Poddani godzą się na te
papiery? biorą za złoto?
żołnierze przyjmują zapłatę?
Dziwią mnie taką ochotą!
Lecz jeśli tak — no to zgoda.

MARSZAŁEK

Jednem słowem — powiedzmy, panuje pogoda —!
Zresztą nikt karteluszków nie dogoni przecie —
tak się szparko i zwinnie rozniosły po świecie.
Banki wszystkie otwarte — — wymiana, wymiana!
złoto, srebro na papier od wczesnego rana!

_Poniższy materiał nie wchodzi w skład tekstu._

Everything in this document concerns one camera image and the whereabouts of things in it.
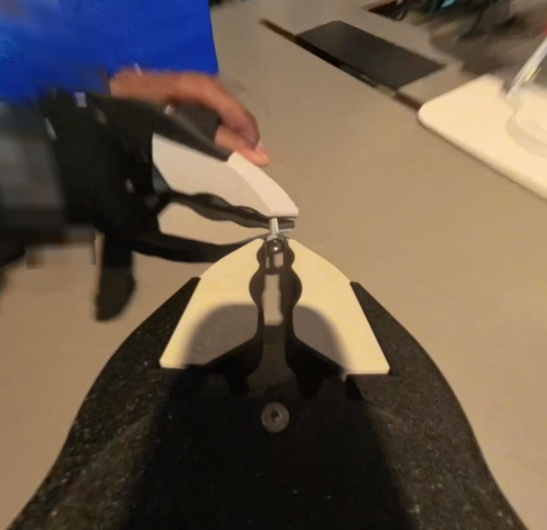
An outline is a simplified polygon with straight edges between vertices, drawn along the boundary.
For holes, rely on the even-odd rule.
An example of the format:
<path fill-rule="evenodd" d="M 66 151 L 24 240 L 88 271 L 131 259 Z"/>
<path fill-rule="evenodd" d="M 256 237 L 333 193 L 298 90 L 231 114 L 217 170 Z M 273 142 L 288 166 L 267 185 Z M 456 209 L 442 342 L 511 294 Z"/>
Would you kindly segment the black desk mat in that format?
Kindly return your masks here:
<path fill-rule="evenodd" d="M 401 89 L 446 67 L 340 20 L 300 32 L 295 41 L 329 64 L 389 89 Z"/>

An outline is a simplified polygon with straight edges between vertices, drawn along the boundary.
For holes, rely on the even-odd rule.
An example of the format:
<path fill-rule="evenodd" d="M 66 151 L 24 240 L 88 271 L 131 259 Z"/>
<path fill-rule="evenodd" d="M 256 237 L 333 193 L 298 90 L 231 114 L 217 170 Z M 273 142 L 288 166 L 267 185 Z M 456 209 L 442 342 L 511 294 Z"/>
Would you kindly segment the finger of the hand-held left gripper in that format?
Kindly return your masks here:
<path fill-rule="evenodd" d="M 251 238 L 234 243 L 216 244 L 167 235 L 158 230 L 137 229 L 132 232 L 132 250 L 173 262 L 211 264 L 255 240 L 262 241 L 261 238 Z"/>
<path fill-rule="evenodd" d="M 154 134 L 152 159 L 172 192 L 211 196 L 229 209 L 250 210 L 266 220 L 299 217 L 299 209 L 285 190 L 261 168 L 233 152 L 214 157 L 167 137 Z"/>

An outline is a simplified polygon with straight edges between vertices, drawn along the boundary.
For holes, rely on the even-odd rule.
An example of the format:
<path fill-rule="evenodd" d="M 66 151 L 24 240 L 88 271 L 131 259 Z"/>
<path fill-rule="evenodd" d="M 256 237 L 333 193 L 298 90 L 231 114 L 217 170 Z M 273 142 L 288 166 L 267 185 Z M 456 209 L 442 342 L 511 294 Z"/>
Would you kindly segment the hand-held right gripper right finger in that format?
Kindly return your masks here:
<path fill-rule="evenodd" d="M 285 245 L 284 306 L 296 340 L 336 364 L 341 376 L 389 373 L 350 280 L 295 240 Z"/>

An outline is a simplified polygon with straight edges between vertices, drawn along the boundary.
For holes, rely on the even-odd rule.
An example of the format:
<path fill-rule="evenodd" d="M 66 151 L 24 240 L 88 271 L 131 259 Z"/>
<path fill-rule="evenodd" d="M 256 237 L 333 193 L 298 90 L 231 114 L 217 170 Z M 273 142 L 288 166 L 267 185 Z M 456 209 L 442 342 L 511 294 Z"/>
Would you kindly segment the white document stand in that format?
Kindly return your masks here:
<path fill-rule="evenodd" d="M 546 37 L 514 75 L 483 75 L 426 102 L 428 130 L 546 199 Z"/>

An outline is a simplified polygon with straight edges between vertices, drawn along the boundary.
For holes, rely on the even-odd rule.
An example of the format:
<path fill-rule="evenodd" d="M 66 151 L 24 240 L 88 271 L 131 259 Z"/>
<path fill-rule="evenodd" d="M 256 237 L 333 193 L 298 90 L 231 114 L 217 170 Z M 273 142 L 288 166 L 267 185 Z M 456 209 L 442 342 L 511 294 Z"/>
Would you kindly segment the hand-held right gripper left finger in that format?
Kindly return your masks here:
<path fill-rule="evenodd" d="M 250 341 L 259 310 L 250 281 L 259 270 L 257 239 L 212 264 L 200 277 L 159 364 L 163 369 L 207 365 Z"/>

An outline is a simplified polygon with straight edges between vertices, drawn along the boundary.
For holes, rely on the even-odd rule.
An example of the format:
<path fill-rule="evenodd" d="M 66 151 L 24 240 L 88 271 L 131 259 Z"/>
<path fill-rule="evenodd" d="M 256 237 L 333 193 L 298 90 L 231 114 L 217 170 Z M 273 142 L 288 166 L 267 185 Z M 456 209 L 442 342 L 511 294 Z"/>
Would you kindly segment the blue plastic bin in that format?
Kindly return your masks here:
<path fill-rule="evenodd" d="M 1 101 L 143 70 L 218 73 L 209 0 L 1 0 Z"/>

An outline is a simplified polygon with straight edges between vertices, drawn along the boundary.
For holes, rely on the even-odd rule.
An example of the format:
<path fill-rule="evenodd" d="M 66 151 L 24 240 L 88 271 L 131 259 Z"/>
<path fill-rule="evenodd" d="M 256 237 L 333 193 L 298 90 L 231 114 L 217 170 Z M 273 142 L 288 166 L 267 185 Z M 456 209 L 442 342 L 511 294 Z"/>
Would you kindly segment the person's left hand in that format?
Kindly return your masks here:
<path fill-rule="evenodd" d="M 255 116 L 214 76 L 125 69 L 110 79 L 109 87 L 111 94 L 119 98 L 206 108 L 220 120 L 215 131 L 216 146 L 238 152 L 258 167 L 270 164 Z"/>

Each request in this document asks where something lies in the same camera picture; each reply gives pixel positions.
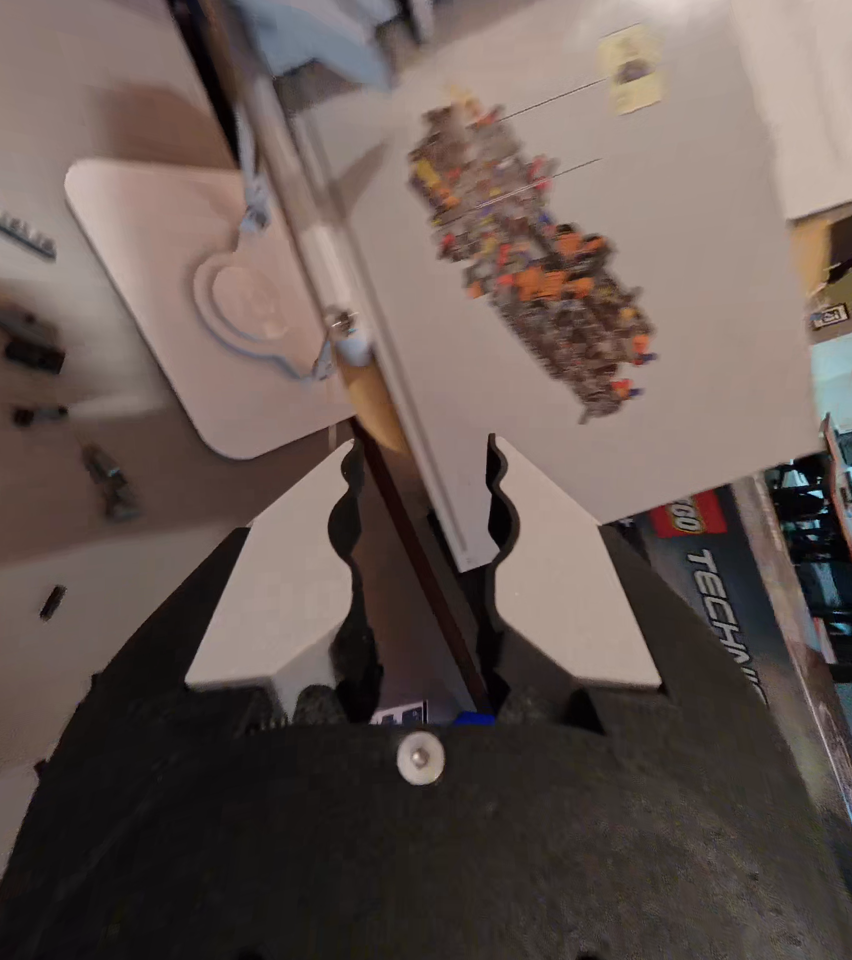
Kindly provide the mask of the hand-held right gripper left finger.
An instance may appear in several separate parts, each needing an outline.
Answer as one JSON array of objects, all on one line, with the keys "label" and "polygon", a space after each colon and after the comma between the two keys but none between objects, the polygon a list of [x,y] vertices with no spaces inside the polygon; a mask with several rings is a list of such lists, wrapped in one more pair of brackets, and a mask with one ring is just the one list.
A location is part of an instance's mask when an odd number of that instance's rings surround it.
[{"label": "hand-held right gripper left finger", "polygon": [[384,668],[355,557],[363,453],[357,438],[344,442],[248,525],[190,689],[263,689],[291,719],[303,692],[322,687],[350,721],[371,719]]}]

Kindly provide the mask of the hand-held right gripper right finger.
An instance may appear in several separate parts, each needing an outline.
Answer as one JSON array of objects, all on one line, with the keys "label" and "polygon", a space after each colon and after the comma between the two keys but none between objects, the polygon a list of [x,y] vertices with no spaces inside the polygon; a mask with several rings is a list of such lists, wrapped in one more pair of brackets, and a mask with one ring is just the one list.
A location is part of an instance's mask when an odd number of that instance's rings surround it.
[{"label": "hand-held right gripper right finger", "polygon": [[598,722],[593,690],[660,693],[600,524],[504,438],[485,463],[481,678],[497,718]]}]

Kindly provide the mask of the lego instruction booklet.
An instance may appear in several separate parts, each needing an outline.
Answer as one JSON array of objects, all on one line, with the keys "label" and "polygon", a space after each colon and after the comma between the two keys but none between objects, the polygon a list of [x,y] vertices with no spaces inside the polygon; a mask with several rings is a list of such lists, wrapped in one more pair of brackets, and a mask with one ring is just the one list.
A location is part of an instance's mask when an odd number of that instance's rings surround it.
[{"label": "lego instruction booklet", "polygon": [[[432,43],[381,39],[385,92],[314,64],[285,82],[317,196],[457,567],[489,563],[487,437],[612,522],[813,451],[801,283],[730,2],[446,2]],[[581,423],[464,267],[440,260],[409,183],[423,114],[500,105],[557,159],[550,209],[601,234],[654,325],[642,393]]]}]

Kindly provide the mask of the dark lego set box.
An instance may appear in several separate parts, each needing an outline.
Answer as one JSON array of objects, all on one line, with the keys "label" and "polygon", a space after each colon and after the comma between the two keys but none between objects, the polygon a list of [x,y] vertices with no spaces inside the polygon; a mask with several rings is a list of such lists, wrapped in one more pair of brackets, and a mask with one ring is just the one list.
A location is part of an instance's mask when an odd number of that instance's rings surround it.
[{"label": "dark lego set box", "polygon": [[610,524],[717,636],[786,739],[852,897],[852,728],[756,479]]}]

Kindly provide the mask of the scattered dark lego pieces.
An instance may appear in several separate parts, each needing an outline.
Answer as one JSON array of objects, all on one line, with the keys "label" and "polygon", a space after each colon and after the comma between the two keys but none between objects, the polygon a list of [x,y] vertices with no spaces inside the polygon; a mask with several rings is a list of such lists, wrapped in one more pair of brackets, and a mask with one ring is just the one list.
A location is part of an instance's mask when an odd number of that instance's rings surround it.
[{"label": "scattered dark lego pieces", "polygon": [[[58,376],[65,364],[66,353],[58,335],[33,314],[19,308],[0,307],[0,331],[6,336],[3,357],[32,371]],[[68,419],[67,406],[52,403],[16,406],[11,423],[20,429],[40,424],[60,423]],[[109,522],[125,522],[140,515],[140,504],[127,477],[115,461],[99,446],[87,444],[82,449],[82,462],[92,478],[103,502],[104,516]],[[67,588],[56,584],[40,610],[40,620],[48,622],[58,611]]]}]

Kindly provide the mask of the white rounded board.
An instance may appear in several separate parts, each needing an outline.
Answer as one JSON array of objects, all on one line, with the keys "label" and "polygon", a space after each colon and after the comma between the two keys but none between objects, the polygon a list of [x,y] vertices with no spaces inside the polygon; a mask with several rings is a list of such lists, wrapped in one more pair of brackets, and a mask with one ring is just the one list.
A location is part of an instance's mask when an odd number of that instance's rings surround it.
[{"label": "white rounded board", "polygon": [[64,187],[211,450],[252,460],[353,415],[282,211],[240,227],[240,172],[86,158]]}]

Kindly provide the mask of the light blue cloth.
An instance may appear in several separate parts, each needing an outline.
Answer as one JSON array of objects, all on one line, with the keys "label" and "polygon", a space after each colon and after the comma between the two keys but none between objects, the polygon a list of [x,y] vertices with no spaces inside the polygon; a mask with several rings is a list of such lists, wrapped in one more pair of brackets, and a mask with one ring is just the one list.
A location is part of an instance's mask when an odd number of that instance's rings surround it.
[{"label": "light blue cloth", "polygon": [[319,63],[353,84],[389,90],[392,70],[376,37],[399,9],[392,1],[232,3],[274,76]]}]

Potem jatki, szyneczki, cukiernie, piekarnie,
chyba trzy ćwierci świata do jadła się garnie —;
stroją się wszyscy; kupiec kraje, krawiec zszywa;
w piwniczkach przy szklenicach, gwar, rozmowa żywa—:
niech żyje cesarz —!— krzyczą — przypijają szczerze —
dymią misy, drżą szyby i dźwięczą talerze.